Wedding planning can be an overwhelming process. Every person has different opinions and thoughts on what is important to them, leading to a lot of anxiety.
This blog post will tell you how to manage wedding planning anxiety so that this time in your life is not stressful and enjoyable!
If you have been diagnosed with an anxiety disorder, are getting stressed or nervous from the pressure, or are worried the whole experience may be a little more than you were expecting, your excitement about getting married may be served with a side of apprehension.
The good news is, with some advanced planning and some help from the pros, there are ways to make your wedding day a little more manageable.
The best way to handle the mentally trying aspects of your wedding day is to take measured steps to prepare yourself and address any concerns in advance.
A wedding is an enormous event that commemorates two people’s commitments to each other — it’s incredibly normal to feel stress or anxiety around it.
This is something to take seriously, and there are various ways to manage it — from organisational help to delegation and being emotionally honest with those around you. It’s essential to pay attention to your feelings. Looking for the Top Wedding Planner in Melbourne? Look no further and check out our ultimate list of Wedding Planners here.
Here are the top ways to manage anxiety around planning a wedding.
Be open and honest about what’s troubling you, even if it’s super awkward.
Budget. It’s the word that can evoke heart palpitations (and not the good kind) among even the most relaxed of to-be-weds—and understandably so.
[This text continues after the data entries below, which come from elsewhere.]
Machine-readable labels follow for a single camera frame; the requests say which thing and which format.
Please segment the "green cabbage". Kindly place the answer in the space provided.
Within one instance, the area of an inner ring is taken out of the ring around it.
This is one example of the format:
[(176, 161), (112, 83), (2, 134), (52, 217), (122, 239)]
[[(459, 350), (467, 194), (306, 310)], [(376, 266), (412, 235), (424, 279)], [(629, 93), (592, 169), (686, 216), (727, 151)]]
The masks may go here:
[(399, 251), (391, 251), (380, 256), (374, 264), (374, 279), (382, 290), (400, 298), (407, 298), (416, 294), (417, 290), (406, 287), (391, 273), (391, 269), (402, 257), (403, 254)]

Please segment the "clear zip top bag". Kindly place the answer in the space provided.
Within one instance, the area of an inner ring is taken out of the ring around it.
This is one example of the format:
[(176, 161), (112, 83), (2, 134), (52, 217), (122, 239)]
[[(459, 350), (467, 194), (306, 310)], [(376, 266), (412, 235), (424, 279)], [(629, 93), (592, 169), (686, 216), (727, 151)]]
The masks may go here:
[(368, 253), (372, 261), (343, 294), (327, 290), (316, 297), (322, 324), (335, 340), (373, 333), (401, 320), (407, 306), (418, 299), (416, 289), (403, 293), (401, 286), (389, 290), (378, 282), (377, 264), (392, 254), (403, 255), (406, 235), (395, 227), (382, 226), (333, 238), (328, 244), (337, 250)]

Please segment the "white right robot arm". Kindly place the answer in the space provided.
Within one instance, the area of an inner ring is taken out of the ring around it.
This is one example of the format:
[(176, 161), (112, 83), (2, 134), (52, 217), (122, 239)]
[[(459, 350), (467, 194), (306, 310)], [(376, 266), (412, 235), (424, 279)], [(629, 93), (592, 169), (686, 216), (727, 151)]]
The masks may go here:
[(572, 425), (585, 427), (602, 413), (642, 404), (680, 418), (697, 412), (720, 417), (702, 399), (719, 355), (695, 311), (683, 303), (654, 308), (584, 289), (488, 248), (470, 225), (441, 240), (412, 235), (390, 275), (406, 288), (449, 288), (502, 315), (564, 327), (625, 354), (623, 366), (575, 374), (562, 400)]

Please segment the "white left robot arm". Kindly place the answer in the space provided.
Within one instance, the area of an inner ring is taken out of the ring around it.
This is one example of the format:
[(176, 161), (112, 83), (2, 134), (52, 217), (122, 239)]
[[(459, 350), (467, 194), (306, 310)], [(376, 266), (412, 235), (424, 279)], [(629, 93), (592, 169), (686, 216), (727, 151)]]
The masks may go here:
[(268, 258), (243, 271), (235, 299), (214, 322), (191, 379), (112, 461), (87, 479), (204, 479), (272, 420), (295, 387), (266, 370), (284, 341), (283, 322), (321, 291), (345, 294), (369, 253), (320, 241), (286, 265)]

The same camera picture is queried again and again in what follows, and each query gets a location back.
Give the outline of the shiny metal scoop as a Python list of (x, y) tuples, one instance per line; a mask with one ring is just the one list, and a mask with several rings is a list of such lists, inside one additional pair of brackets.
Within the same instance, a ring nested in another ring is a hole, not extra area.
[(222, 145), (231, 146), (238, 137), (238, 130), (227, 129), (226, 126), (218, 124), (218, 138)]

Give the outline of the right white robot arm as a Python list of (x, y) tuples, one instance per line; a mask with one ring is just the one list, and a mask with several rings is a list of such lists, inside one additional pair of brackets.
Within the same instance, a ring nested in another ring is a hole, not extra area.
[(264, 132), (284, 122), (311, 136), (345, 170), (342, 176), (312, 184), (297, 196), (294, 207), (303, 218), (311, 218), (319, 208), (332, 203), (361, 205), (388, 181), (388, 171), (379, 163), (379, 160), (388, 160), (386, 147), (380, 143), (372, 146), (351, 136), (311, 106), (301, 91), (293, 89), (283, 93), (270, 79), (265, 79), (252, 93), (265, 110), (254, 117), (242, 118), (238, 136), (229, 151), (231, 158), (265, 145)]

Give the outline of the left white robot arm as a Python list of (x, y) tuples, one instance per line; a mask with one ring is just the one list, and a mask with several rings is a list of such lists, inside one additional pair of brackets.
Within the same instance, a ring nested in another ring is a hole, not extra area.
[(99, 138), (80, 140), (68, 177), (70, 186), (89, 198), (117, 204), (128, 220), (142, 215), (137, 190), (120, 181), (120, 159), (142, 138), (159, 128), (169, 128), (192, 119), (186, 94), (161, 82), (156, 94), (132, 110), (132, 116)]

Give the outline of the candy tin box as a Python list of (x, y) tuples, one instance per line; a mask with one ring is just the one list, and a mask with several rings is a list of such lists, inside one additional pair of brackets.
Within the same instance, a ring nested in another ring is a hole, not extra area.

Money is far from the most specific topic to discuss. But that’s precisely why it should be a topic of conversation.
Be Honest About Your Finances
The best thing you can do to deal with financial anxiety is to be open and honest with everyone contributing to the wedding.
Ask your parents or your partner exactly how much they are planning to contribute. Figure out exactly how much you’re able to set aside for the wedding.
People stress out when the wedding that they’re planning is not in line with the funds they have to pay for it.
One of the most significant sources of severe anxiety around weddings is financial. Weddings can be expensive, even if you’ve budgeted immaculately or are going very small-scale.
If you keep waking up in the night concerned about the cost of something, keep asking yourself why you’re worried until you get to the bottom of the problem.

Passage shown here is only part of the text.